WORK TASK
Scan the data below for the string "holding". Copy every line where it appears.

[Stored records]
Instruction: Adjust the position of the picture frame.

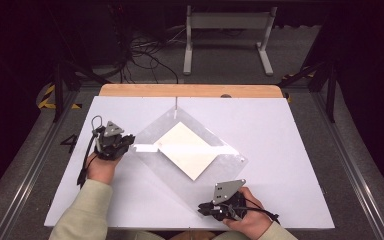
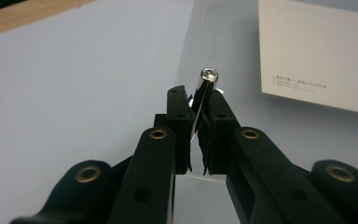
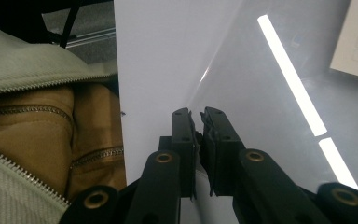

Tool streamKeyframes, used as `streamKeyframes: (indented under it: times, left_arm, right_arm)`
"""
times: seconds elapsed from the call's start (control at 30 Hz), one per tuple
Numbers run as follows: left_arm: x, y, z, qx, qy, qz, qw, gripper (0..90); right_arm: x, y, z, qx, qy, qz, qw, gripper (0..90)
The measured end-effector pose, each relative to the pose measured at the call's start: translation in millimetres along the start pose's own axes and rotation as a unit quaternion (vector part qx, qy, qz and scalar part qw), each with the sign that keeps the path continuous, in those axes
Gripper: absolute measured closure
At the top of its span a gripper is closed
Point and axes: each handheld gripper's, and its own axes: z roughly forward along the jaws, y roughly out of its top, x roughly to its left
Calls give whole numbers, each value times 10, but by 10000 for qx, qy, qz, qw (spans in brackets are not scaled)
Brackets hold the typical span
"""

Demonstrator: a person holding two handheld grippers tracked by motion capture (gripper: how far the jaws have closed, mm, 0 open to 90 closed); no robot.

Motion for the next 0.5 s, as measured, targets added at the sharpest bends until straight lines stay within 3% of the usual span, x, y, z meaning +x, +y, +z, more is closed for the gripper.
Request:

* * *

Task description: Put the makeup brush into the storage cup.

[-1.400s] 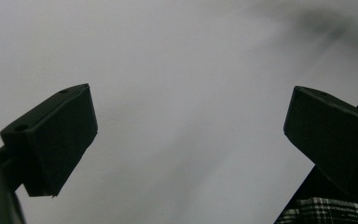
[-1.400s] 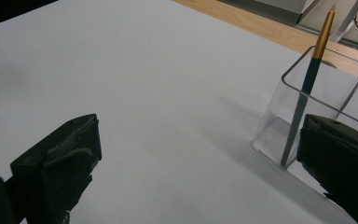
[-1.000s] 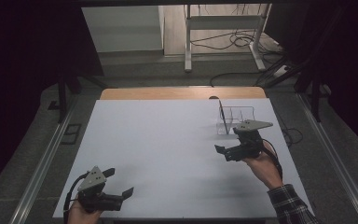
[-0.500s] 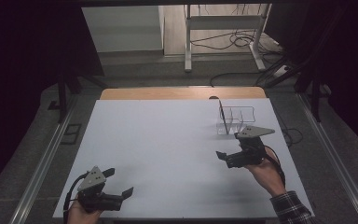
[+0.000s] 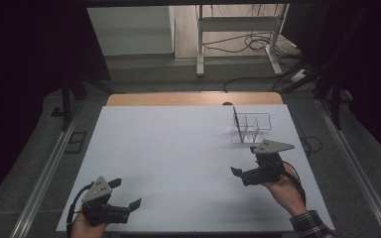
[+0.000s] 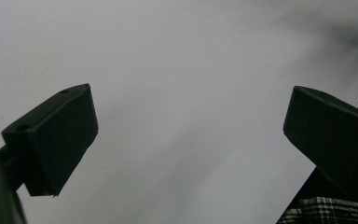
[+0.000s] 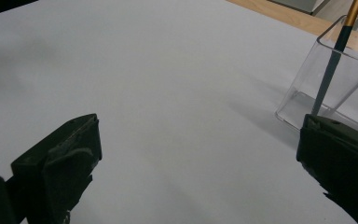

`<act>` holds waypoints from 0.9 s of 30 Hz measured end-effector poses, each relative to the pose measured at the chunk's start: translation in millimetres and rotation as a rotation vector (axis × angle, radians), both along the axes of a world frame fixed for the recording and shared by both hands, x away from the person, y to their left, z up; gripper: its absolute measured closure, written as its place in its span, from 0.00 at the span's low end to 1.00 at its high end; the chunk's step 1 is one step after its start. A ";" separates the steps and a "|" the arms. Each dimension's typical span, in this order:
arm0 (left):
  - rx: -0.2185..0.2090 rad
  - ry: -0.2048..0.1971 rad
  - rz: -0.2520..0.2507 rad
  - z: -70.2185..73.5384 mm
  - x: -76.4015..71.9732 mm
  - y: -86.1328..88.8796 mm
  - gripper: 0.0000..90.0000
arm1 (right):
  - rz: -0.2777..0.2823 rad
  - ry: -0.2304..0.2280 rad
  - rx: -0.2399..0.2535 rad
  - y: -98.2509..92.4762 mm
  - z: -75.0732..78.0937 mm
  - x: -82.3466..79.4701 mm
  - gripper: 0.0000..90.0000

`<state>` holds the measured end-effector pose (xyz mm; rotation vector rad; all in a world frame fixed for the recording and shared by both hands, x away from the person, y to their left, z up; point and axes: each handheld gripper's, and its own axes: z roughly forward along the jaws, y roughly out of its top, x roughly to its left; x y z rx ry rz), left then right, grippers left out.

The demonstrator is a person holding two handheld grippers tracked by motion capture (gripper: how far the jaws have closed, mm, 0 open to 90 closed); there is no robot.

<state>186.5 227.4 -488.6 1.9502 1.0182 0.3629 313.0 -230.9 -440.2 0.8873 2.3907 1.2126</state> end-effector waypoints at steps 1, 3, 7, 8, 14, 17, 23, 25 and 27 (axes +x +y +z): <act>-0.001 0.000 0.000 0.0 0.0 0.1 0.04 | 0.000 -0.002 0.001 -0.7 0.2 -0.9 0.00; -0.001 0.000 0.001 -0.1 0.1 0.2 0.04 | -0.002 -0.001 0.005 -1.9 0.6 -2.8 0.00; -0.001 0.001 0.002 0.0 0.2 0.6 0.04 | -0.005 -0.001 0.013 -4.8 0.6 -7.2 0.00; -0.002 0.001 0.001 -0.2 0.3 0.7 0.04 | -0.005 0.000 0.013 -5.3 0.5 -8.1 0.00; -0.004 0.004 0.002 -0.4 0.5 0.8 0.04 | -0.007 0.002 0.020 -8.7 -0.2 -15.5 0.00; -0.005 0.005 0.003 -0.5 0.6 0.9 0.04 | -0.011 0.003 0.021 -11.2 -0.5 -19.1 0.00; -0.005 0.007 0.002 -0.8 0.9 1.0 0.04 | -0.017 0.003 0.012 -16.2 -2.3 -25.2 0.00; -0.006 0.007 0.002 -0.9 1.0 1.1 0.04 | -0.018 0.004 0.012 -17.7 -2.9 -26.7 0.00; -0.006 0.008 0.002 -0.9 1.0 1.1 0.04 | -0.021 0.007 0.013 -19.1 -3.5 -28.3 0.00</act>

RESPONSE BOX
Demonstrator: a person holding two handheld grippers tracked by motion capture (gripper: how far the jaws have closed, mm, 0 open to 90 closed); no robot.
The demonstrator is a person holding two handheld grippers tracked by motion capture (gripper: how far the jaws have closed, mm, 0 open to 90 closed); there is no robot.

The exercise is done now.